▶ [Information supplied]:
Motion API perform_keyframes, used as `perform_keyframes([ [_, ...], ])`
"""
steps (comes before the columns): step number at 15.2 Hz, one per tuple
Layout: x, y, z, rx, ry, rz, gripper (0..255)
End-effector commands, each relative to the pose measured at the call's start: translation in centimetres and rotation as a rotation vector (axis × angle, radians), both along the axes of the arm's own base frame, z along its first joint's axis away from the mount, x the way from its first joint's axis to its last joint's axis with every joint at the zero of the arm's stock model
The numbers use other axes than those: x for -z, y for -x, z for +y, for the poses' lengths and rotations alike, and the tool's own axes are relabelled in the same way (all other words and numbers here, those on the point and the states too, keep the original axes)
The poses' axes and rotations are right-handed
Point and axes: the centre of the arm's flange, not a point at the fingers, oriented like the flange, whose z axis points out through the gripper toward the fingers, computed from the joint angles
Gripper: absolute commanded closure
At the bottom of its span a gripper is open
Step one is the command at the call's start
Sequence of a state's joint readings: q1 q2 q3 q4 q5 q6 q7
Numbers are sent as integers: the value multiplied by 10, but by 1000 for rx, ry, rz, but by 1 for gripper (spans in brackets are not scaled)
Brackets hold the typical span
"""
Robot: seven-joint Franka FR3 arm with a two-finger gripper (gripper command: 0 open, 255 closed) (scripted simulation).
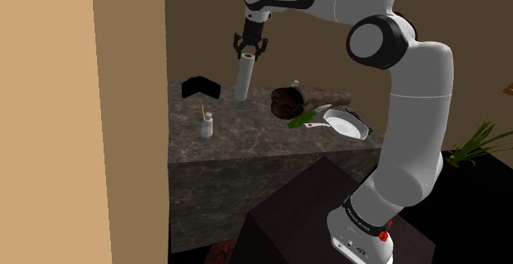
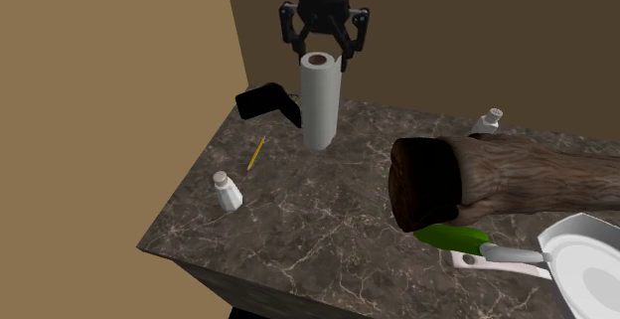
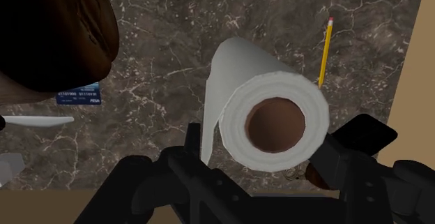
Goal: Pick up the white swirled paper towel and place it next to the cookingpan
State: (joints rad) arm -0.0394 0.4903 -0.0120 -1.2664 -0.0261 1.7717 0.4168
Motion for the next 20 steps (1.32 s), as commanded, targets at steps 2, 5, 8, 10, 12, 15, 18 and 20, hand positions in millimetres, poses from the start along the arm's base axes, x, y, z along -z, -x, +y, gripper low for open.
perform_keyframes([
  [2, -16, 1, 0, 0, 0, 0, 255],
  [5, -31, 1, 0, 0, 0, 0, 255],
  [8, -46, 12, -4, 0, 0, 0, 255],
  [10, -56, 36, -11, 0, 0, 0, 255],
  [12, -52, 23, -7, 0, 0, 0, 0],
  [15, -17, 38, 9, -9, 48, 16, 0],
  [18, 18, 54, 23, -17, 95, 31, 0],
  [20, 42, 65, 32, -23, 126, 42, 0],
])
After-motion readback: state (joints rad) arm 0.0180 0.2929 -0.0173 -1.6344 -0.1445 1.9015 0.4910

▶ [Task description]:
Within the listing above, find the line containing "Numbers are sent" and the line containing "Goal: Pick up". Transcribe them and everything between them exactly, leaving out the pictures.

▶ [Exercise output]:
Numbers are sent as integers: the value multiplied by 10, but by 1000 for rx, ry, rz, but by 1 for gripper (spans in brackets are not scaled)
Brackets hold the typical span
"""
Robot: seven-joint Franka FR3 arm with a two-finger gripper (gripper command: 0 open, 255 closed) (scripted simulation).
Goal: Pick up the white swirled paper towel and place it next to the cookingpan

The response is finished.